Optimization of 10Be beam transport at DREAMS ( DREsden AMS)

¹⁰Be measurements at DREAMS take up a large fraction of the AMS beam times at the 6MV accelerator at the ion beam center of HZDR. Currently, they are undertaken at a terminal voltage of 4.5 MV [Rugel et al., NIMB 2016]. Here, we investigated potential benefits from a change in accelerator terminal voltage in order to increase the efficiency of ¹⁰Be counting.
Presently, after the stripping in Ar gas in the accelerator, Be2+ ions are directed towards a 1 μm thin SiN foil placed after the analysing magnet on the high-energy side that helps to suppress the ¹⁰B interference by differential energy loss and separation in an electrostatic analyser. After passage through the absorber foil the mean charge state of Be ions is increased and the 4+ charge state is selected and transported to the detector. In this mode of operation, losses of ¹⁰Be ion beam intensity on the way from the low-energy side of the system to the detector are dominated by these two charge exchange processes [Arnold et al., NIMB 2010].

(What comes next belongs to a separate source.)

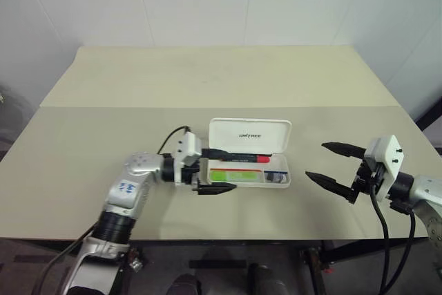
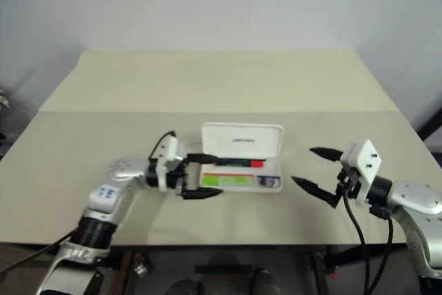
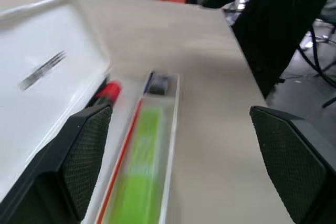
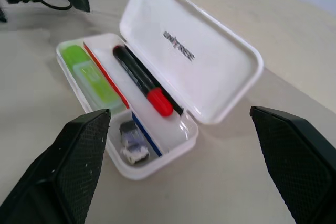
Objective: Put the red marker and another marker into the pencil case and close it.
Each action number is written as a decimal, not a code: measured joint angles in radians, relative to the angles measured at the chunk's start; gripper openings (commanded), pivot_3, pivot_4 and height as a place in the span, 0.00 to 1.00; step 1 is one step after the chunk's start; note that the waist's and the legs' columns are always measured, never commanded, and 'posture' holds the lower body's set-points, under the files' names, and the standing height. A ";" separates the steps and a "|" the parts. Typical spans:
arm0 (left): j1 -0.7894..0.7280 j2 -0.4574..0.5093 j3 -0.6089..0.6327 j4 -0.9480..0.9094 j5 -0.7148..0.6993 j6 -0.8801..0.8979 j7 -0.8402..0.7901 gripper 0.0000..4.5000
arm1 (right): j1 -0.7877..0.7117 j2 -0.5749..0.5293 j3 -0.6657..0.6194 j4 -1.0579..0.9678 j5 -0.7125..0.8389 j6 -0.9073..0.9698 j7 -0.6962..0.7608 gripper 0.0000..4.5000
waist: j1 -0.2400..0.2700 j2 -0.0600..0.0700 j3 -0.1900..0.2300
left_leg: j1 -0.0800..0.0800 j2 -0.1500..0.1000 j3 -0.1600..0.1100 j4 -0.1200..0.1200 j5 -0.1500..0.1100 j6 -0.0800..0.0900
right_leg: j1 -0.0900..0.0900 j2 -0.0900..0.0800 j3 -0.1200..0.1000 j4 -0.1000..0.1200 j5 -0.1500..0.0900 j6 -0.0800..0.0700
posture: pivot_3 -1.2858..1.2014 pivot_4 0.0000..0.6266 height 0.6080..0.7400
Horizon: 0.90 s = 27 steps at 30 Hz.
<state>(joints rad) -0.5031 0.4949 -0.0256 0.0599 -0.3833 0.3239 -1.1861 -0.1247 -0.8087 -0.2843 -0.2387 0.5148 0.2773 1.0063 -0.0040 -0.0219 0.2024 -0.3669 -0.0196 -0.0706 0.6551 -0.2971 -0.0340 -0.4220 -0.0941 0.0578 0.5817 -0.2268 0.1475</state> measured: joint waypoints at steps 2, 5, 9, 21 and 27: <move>0.008 0.058 0.061 -0.003 -0.025 0.010 -0.005 0.99 | -0.026 0.000 0.011 0.026 -0.004 -0.011 0.023 1.00 | -0.001 0.000 0.000 | 0.000 0.000 0.000 0.000 0.000 0.000 | 0.000 0.000 0.000 0.000 0.000 0.000 | 0.52 0.24 1.00; 0.004 0.122 0.130 0.023 -0.047 0.003 -0.009 0.99 | -0.083 -0.004 0.043 0.073 -0.022 -0.025 0.057 1.00 | -0.001 0.000 0.000 | 0.001 0.000 0.000 -0.001 0.000 0.000 | 0.000 0.000 0.000 0.000 -0.001 -0.001 | 0.52 0.24 1.00; -0.021 0.151 0.181 0.131 -0.049 -0.033 -0.018 0.78 | -0.123 -0.007 0.053 0.136 -0.043 -0.050 0.093 1.00 | 0.003 0.000 0.000 | 0.000 0.000 0.000 -0.001 0.000 0.000 | 0.000 0.000 -0.001 0.001 -0.001 -0.001 | 0.52 0.24 1.00; -0.150 0.110 0.164 0.282 -0.039 -0.136 -0.017 0.01 | -0.201 -0.009 0.081 0.237 -0.093 -0.086 0.132 1.00 | 0.000 0.000 0.000 | -0.002 0.000 0.001 -0.003 0.000 0.000 | -0.004 -0.001 -0.001 0.003 0.000 -0.001 | 0.52 0.24 1.00; -0.219 0.056 0.122 0.400 0.020 -0.208 0.029 0.01 | -0.202 -0.017 0.079 0.234 -0.094 -0.083 0.138 1.00 | 0.001 0.000 0.000 | -0.002 0.000 0.001 -0.002 0.000 0.000 | -0.004 -0.001 -0.001 0.002 0.000 -0.001 | 0.52 0.24 1.00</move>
<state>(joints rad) -0.7221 0.5512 0.0961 0.4603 -0.3636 0.1157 -1.1570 -0.3269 -0.8257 -0.2054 -0.0044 0.4210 0.1942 1.1440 -0.0031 -0.0220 0.2025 -0.3689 -0.0197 -0.0699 0.6528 -0.2971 -0.0342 -0.4262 -0.0946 0.0566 0.5841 -0.2271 0.1468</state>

However, there is only limited data for the recharge behaviour of Be in a stripper gas at energies relevant for the measurements at DREAMS [Hofmann et al., NIMB 1987; Niklaus et al., NIMB 1994]. For an argon gas stripper, Niklaus et al. [NIMB 1994], suggest lower terminal voltages for optimal transmission of ¹⁰Be2+. On the other hand, an increase of the overall energy of the Be2+ beam after the accelerator will certainly allow for a higher Be4+ yield after the passage through the absorber foil.
In contrast to the original data by Niklaus et al. [NIMB 1994], we found that increasing the terminal voltage to ≥ 5MV does not reduce the yield of the Be2+ charge state after the accelerator.

As a further recharge to the 4+ charge state is conducted in a foil after the analysing magnet it is desirable to hit the foil with the highest available energy/velocity to have optimal stripping of Be2+ to the naked ion. Thus, the efficiency of ¹⁰Be measurements can indeed be improved by increasing the terminal voltage, both at DREAMS and at other AMS facilities of a similar size that are using the absorber method with a charge exchange from 2+ to 4+ for isobar suppression.
We present data on the performance of the system at higher beam energies documenting an increase in overall detection efficiency by 25%. Under these conditions the interfering isobar ¹⁰B is still well separated, and no additional interferences (e.g. from nuclear reactions) appear in our spectra.